O secretário de Empreendedorismo e Inovação do Ministério da Ciência, Tecnologia e Inovações (MCTI), José Gustavo Sampaio Gontijo, reconhece que, ainda que facilite a aquisição de tecnologias estrangeiras, o encolhimento das alíquotas do II, feito de forma ampla, tem impactos sobre a indústria, sobretudo as fábricas de componentes.
Nesse sentido, dada a importância do setor de TICs para o convívio social na contemporaneidade, Gontijo aponta que o desafio é prover condições para que a indústria nacional seja competitiva sem depender de benefícios fiscais.
“Reduzir imposto é importante desde que tenha isonomia tributária para quem produz dentro e fora do País. Precisamos de uma indústria de prontidão, capaz de produzir em períodos necessários, mas que não dependa de questões unicamente tributárias”, avalia o secretário da Secretária de Empreendedorismo e Inovação (Sempi).
SEMICONDUTORES
De acordo com dados da Secretaria de Comércio Exterior (Secex) compilados pela Abinee, a importação de semicondutores deve crescer 19% neste ano, atingindo US$ 6,634 bilhões. O mercado destes chips foi um dos mais afetados pela pandemia de covid-19, e a expectativa é de que desarranjo se prolongue por mais tempo.
Segundo a entidade que representa as empresas do setor elétrico e eletrônico, a aquisição de semicondutores foi um dos principais problemas enfrentados pela indústria nacional em 2022. No primeiro semestre, 71% das empresas tinham dificuldades para obter os componentes. Mais recentemente, nos meses de setembro e outubro, houve uma leve melhora (60%).
Um levantamento da associação indica que, para 33% das empresas, a oferta de semicondutores deve se normalizar na primeira metade de 2023. Outros 28% acreditam que a escassez deve ser resolvida no segundo semestre do ano que vem. Entretanto, ainda há uma parcela significativa (15%) de empresários que esperam que a aquisição de componentes volte ao normal somente em 2024.
De todo modo, o mercado internacional desses chips não deve voltar a ser o mesmo do período anterior à pandemia. Um dos motivos é a guerra tecnológica entre os Estados Unidos e a China. Neste ano, o governo de Joe Biden anunciou subsídio bilionário para a produção de semicondutores no território norte-americano e restringiu a exportação de insumos para Pequim, com a intenção de reduzir a participação chinesa no setor.

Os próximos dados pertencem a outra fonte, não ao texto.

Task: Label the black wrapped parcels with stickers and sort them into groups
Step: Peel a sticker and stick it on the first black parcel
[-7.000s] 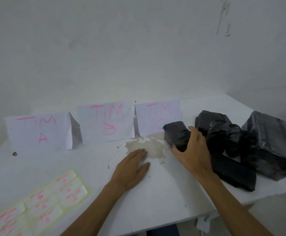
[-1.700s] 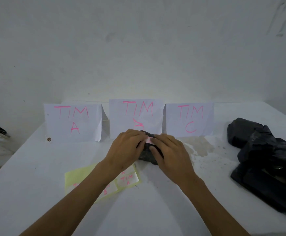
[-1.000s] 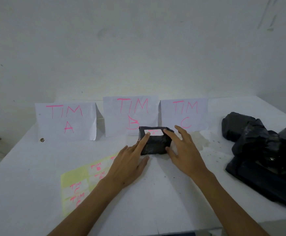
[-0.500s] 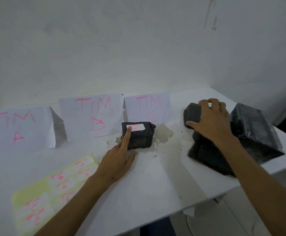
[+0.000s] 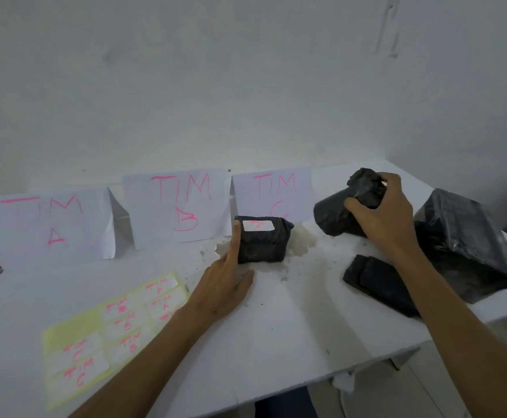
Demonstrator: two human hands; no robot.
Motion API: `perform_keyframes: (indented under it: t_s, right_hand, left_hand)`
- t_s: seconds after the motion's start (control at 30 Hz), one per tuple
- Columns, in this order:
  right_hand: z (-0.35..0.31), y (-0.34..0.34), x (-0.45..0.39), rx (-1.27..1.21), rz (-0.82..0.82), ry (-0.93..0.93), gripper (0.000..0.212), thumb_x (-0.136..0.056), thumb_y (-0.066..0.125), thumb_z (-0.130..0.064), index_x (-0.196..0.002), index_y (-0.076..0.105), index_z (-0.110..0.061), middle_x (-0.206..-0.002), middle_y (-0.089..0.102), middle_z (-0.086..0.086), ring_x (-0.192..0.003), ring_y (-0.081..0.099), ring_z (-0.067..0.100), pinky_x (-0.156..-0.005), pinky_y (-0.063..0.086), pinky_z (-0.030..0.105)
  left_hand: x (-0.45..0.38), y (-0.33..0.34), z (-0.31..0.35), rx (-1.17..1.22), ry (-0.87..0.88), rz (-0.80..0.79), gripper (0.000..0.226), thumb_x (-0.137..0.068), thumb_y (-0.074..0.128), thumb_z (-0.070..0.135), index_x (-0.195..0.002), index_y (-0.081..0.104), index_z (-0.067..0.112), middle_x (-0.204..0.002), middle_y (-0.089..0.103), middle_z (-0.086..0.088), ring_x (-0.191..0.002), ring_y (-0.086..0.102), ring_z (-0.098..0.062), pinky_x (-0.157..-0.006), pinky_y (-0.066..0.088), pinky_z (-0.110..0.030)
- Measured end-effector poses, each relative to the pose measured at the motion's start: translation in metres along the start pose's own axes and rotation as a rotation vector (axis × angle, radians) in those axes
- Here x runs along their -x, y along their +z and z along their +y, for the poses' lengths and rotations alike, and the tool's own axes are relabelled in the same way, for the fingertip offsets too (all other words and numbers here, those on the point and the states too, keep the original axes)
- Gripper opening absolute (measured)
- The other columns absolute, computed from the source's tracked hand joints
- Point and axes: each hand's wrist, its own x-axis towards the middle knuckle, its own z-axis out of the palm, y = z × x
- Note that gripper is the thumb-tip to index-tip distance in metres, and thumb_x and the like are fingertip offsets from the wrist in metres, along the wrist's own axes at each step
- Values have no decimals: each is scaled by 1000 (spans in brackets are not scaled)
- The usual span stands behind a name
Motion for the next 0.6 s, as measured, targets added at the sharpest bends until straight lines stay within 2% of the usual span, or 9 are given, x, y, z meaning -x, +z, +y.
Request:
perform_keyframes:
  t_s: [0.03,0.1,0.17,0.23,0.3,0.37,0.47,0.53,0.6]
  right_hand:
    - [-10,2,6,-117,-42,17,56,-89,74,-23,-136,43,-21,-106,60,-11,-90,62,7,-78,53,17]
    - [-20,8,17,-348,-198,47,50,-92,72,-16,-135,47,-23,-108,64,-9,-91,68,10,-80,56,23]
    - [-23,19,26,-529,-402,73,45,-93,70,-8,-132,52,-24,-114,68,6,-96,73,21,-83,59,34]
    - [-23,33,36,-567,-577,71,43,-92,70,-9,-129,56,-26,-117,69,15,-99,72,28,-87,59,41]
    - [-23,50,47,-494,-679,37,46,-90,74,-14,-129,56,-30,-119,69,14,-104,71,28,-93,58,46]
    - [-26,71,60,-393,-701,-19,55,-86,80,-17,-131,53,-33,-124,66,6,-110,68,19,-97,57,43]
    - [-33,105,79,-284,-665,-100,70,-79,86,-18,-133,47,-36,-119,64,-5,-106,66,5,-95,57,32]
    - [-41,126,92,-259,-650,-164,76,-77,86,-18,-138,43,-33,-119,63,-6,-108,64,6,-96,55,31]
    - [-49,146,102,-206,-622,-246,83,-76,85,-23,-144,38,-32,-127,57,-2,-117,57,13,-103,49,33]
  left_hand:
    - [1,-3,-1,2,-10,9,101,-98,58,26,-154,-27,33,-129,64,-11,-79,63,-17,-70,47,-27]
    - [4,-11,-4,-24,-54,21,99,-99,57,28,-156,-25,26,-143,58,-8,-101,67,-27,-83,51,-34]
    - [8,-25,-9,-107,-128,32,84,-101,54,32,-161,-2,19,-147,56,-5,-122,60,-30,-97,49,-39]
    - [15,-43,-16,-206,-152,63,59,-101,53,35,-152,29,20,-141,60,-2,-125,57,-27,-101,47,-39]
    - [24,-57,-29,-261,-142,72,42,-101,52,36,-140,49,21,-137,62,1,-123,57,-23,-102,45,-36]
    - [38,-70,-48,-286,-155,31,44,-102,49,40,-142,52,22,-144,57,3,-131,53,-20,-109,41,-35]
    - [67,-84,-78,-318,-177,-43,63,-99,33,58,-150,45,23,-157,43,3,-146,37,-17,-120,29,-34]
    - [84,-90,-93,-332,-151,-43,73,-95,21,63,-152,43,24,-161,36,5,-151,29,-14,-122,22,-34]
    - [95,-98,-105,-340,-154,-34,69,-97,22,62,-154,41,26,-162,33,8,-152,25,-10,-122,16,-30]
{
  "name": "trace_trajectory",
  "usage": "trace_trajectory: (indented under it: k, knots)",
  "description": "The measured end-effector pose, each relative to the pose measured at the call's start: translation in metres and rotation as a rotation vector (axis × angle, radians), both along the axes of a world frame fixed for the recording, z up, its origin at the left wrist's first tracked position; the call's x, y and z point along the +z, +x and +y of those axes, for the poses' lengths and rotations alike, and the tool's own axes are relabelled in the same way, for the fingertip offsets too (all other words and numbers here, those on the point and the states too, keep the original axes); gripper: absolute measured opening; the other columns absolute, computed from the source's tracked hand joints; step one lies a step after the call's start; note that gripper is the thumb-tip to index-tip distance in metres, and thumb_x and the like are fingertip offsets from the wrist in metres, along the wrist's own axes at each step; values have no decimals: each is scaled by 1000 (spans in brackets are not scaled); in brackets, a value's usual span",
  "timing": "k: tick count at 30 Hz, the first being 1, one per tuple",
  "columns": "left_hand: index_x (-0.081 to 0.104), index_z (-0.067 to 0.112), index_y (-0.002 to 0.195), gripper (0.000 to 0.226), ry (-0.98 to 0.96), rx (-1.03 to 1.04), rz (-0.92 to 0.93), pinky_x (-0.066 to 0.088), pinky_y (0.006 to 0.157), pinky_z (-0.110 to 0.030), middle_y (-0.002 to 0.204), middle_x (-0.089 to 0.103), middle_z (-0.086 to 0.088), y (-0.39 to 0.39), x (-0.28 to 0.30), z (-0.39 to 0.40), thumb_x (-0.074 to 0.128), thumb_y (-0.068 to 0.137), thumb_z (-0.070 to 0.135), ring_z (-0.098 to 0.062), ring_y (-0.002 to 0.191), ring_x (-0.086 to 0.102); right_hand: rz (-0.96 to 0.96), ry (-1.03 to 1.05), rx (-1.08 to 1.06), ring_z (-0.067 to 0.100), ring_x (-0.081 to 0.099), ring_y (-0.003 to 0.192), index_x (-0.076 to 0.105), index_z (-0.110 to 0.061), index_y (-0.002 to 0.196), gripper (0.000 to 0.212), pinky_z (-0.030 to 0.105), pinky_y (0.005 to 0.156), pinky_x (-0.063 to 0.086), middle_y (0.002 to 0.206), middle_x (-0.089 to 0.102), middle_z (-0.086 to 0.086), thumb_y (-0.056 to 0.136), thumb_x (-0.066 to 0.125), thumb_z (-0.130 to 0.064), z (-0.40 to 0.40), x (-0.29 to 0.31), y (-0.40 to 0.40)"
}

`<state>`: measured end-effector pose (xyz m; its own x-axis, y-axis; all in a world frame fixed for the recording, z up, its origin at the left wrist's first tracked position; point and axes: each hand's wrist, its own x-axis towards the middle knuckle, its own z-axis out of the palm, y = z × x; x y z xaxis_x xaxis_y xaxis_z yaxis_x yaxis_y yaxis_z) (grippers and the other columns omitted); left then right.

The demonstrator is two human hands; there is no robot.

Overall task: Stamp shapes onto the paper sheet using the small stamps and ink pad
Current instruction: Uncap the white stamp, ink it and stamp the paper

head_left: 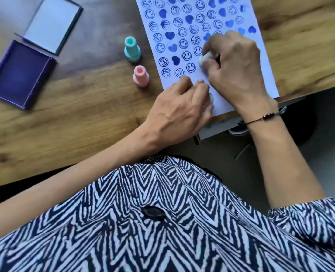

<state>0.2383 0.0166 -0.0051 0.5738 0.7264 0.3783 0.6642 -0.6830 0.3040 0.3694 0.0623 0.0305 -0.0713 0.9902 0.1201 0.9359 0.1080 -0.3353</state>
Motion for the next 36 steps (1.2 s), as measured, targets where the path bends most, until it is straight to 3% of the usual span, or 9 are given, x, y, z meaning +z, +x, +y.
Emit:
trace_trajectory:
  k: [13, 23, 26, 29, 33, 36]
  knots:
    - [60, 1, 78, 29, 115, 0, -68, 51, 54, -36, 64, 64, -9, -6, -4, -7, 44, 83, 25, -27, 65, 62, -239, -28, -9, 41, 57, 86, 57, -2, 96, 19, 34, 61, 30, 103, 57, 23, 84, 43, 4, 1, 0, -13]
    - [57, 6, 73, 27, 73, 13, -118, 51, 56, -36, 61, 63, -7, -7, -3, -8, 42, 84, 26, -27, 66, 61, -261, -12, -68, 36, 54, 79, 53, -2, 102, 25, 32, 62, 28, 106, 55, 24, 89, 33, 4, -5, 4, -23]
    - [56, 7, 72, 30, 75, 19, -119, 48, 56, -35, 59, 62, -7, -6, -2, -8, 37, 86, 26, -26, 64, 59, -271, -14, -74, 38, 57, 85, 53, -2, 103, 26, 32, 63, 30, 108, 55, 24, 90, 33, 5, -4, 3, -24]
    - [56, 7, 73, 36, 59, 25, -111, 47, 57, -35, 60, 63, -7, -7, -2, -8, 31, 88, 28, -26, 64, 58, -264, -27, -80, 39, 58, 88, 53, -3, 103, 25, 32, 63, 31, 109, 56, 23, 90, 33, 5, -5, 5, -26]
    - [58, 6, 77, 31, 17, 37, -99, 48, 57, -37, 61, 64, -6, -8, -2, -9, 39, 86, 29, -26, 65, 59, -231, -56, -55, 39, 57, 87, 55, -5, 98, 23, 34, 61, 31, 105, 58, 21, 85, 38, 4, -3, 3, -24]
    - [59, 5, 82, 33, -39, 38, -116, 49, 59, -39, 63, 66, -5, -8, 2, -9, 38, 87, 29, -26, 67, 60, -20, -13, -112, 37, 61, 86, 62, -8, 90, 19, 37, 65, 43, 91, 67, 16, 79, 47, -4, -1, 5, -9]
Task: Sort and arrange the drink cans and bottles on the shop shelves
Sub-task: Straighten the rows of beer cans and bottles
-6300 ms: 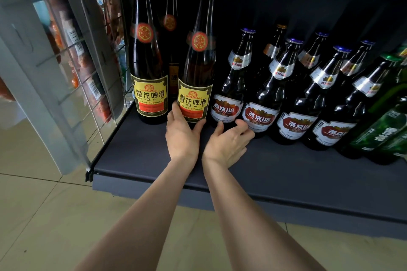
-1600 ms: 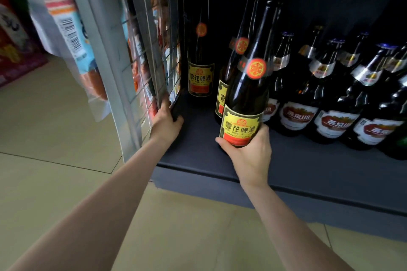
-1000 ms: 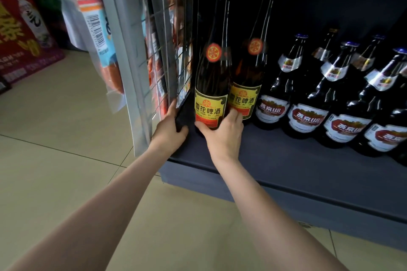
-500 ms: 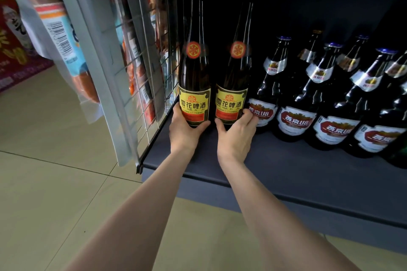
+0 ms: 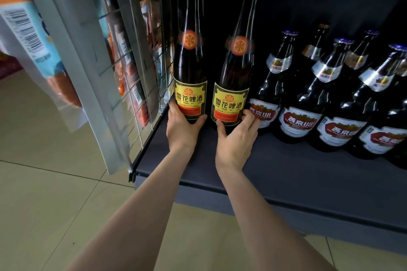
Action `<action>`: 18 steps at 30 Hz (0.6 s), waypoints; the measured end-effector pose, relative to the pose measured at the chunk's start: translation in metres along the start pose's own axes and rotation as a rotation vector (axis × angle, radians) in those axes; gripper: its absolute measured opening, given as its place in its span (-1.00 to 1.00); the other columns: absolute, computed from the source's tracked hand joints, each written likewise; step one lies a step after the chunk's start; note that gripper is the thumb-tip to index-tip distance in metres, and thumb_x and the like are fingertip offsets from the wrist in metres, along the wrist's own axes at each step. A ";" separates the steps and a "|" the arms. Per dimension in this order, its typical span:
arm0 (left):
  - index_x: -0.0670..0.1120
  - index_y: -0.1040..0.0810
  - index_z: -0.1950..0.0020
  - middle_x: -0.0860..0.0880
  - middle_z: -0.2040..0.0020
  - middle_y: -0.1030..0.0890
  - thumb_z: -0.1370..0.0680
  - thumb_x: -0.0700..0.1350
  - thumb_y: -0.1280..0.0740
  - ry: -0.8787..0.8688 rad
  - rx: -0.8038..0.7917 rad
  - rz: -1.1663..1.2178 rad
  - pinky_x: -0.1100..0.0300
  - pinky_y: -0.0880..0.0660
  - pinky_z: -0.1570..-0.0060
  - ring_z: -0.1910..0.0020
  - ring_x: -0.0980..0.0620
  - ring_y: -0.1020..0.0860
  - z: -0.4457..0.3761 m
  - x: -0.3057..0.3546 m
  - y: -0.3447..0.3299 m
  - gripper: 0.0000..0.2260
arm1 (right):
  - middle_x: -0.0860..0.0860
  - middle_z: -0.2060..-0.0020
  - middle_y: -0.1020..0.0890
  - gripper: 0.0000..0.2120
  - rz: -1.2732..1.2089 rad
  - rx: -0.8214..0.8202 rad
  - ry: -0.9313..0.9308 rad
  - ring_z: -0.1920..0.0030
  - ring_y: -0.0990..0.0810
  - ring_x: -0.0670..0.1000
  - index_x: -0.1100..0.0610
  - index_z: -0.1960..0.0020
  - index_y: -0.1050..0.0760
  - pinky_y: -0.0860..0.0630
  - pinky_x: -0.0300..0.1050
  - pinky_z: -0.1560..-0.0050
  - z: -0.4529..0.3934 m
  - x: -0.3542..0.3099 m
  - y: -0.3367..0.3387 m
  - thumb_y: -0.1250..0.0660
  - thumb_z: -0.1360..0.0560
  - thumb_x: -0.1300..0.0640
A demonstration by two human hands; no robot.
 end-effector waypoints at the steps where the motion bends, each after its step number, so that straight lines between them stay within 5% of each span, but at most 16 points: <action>1: -0.15 -0.22 -0.40 -0.10 -0.30 -0.42 -0.40 -0.03 -0.47 -0.002 0.007 0.002 0.13 -0.35 -0.19 -0.29 -0.05 -0.39 0.001 0.000 0.001 -0.32 | 0.14 -0.26 -0.37 -0.44 0.003 0.001 0.001 -0.20 -0.41 0.13 0.21 -0.31 -0.31 -0.51 0.08 -0.08 0.000 0.000 -0.001 -0.44 -0.42 0.07; 14: -0.16 -0.22 -0.43 -0.13 -0.33 -0.36 -0.41 -0.08 -0.47 0.040 0.005 0.037 0.10 -0.33 -0.26 -0.32 -0.08 -0.35 0.007 0.004 0.004 -0.32 | 0.16 -0.14 -0.44 -0.49 -0.068 0.049 -0.048 -0.11 -0.49 0.13 0.26 -0.27 -0.35 -0.52 0.03 -0.05 0.007 0.026 0.037 -0.44 -0.42 0.12; 18: -0.24 -0.36 -0.28 -0.22 -0.23 -0.37 -0.46 -0.14 -0.41 0.095 0.188 0.019 0.07 -0.32 -0.15 -0.21 -0.19 -0.36 0.037 0.013 -0.001 -0.54 | 0.17 -0.14 -0.45 -0.48 -0.044 0.096 -0.120 -0.12 -0.47 0.15 0.26 -0.27 -0.35 -0.50 0.02 -0.05 -0.011 0.037 0.051 -0.45 -0.41 0.10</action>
Point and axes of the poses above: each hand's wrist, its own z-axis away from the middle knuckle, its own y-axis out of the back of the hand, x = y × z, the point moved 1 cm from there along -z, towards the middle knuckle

O governo brasileiro, no entanto, se mostra hesitante em relação a uma política de incentivo à fabricação de semicondutores. Em dezembro de 2020, quando a escassez do componente já era sentida globalmente, decretou a dissolução do Centro Nacional de Tecnologia Eletrônica Avançada (Ceitec), até então única empresa fabricante de semicondutores na América Latina.
Em janeiro deste ano, porém, o governo Bolsonaro sancionou uma lei que prorrogou a vigência do Programa de Apoio ao Desenvolvimento Tecnológico da Indústria de Semicondutores (Padis) até 2026. Além disso, o ministro da Economia, Paulo Guedes, indicou, em setembro, que o governo planejava editar uma medida provisória para incentivar a produção doméstica de semicondutores – até o momento, o suposto texto não foi publicado.
“A expectativa é trazer o desenvolvimento desses produtos para o Brasil, de tal maneira a diminuir a nossa dependência externa. Temos capacidade para produzi-los, principalmente porque a indústria brasileira, a cada dia, tem mais demanda por semicondutores, que integram desde brinquedos a automóveis”, afirmou Barbato, da Abinee.
Gontjio, por sua vez, salienta que os países líderes na produção dos chips mais potentes concedem subsídios vultosos às fábricas, o que dificilmente o Estado brasileiro poderia fazer. No entanto, para se precaver de crises internacionais e disputas geopolíticas, o País poderia considerar produzir chips intermediários.
“É importante ter essa atividade no território nacional pela questão da indústria de prontidão, poder produzir internamente quando fica mais difícil adquirir fora. Assim, mesmo que não façamos os chips mais poderosos, evitaríamos a escassez que impede as indústrias de operar”, avaliou o secretário.